Am I missing anything guys????

Reactions: Like 3 | Winner 1 | Can relate 1


----------



## incredible_hullk (16/2/17)

Jaco Engelbrecht said:


> Good day all
> Been vaping for the last 8 months - can build some decent coils and have some knowledge of electronics / ohms law etc.
> BUT with all this hype on people blowing their teeth out and ears off with mech mods, I`m a bit scared to use my brand new brass kennedy roundhouse 25.
> Now you will say if you are scared, don`t use it - But I`m somebody that like`s to experiment and want to at least try a mech once.
> ...


Pretty much got it but if I could add...remove battery when not in use and check that your batteries have no black carbon build up (use pencil eraser to clean)

If you use good batteries and builds for amps then you all good and no need to fear...I was the same when I got my first mech

Reactions: Like 3 | Agree 1


----------



## DoubleD (16/2/17)

You're on point bud  Enjoy!

Reactions: Like 2 | Agree 1


----------



## Clouds4Days (16/2/17)

Jaco Engelbrecht said:


> Good day all
> Been vaping for the last 8 months - can build some decent coils and have some knowledge of electronics / ohms law etc.
> BUT with all this hype on people blowing their teeth out and ears off with mech mods, I`m a bit scared to use my brand new brass kennedy roundhouse 25.
> Now you will say if you are scared, don`t use it - But I`m somebody that like`s to experiment and want to at least try a mech once.
> ...



Being scared is a good thing bud, it makes you more cautious so that there are no mistakes.
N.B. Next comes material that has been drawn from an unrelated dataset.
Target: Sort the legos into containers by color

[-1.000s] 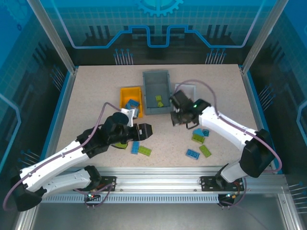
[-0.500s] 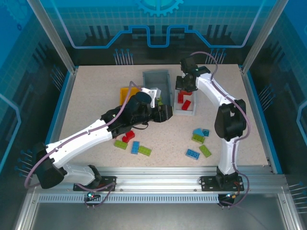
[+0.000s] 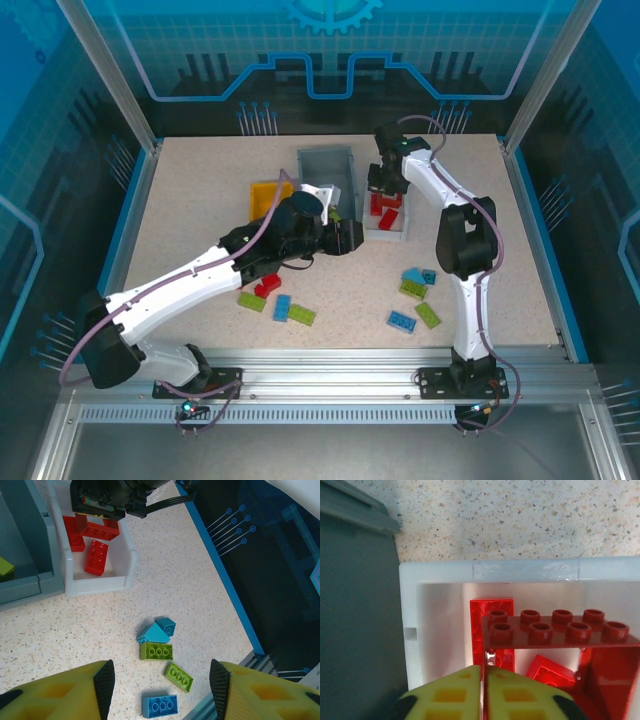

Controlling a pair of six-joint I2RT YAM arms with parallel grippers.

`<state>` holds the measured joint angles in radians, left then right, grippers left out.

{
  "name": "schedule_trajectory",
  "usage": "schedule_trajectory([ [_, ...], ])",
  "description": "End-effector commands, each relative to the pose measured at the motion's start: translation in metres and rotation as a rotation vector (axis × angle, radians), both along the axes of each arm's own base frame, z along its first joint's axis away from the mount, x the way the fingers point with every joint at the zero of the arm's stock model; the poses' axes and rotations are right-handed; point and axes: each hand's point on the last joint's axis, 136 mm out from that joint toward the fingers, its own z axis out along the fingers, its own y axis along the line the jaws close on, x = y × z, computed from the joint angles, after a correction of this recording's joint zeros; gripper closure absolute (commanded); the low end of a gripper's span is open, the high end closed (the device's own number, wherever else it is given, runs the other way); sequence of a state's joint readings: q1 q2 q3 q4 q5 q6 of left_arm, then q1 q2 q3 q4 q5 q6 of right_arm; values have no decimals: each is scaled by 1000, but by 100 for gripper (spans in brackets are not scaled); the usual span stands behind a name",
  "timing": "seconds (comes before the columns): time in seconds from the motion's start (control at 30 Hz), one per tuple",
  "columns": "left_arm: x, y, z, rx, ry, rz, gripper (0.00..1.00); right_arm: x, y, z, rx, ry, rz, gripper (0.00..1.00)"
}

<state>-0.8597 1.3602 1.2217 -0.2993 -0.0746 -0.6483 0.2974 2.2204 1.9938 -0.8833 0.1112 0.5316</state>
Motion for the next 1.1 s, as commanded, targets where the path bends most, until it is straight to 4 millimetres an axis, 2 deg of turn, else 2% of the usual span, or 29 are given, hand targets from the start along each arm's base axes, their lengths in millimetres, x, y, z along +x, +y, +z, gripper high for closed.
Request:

But once you follow all the procedure you have nothing to be scared of while you vape because you know that you have delt with all the safety pre-vaping.
So...
Vape on brother....

Reactions: Like 2 | Agree 1


----------



## Silver (17/2/17)

Great post @Jaco Engelbrecht and welcome to the forum

I dont know the roundhouse but as far as the ohms and battery drain issues go, you have summed it up very well and it sounds good.

Enjoy and let us know how it goes

Just an extra tip, when you check the ohms of your build, check it again with the atty cap on as well, just in case a wire is touching something it shouldnt. And when you rewick, make sure the coil doesnt move around. Good idea to check the ohms again every now and then.

Reactions: Like 2 | Winner 1


----------



## gertvanjoe (17/2/17)

Something to think about : The world greatest aerial acrobats were once afraid to let go of the bar  You seem to be knowing what you are doing .... go for it


----------



## Maxxis (17/2/17)

Your mechanical mod should never be something you are scared of. If you are scared of it you won't enjoy it!

What you should be is respectful! 

Lets start right at the beginning and work our way through the different things to look at. 

*First things first the actual gear
*
You have your RDA, Mod, and battery.

*Lets start with the RDA. *Do a visual inspection and mechanical inspection. Are all the screws nice and tight? This includes the post screws as well as you 510s positive pin. If everything is checked move on and inspect the insulators etc. If anything is loose, or looks to be warped out of place ask a shop of somebody with more technical knowledge to check it out too. 

Second thing on the RDA. Does the positive of the 510 connector protrude past the threaded section? If not or if it doesn't protrude more than 1 to 1.5mm you would need to look at an alternative RDA. Now with some RDAs you do get ajustable positive pins. Im not a fan of these at all since they can work themselves back in and cause some problems down the line. 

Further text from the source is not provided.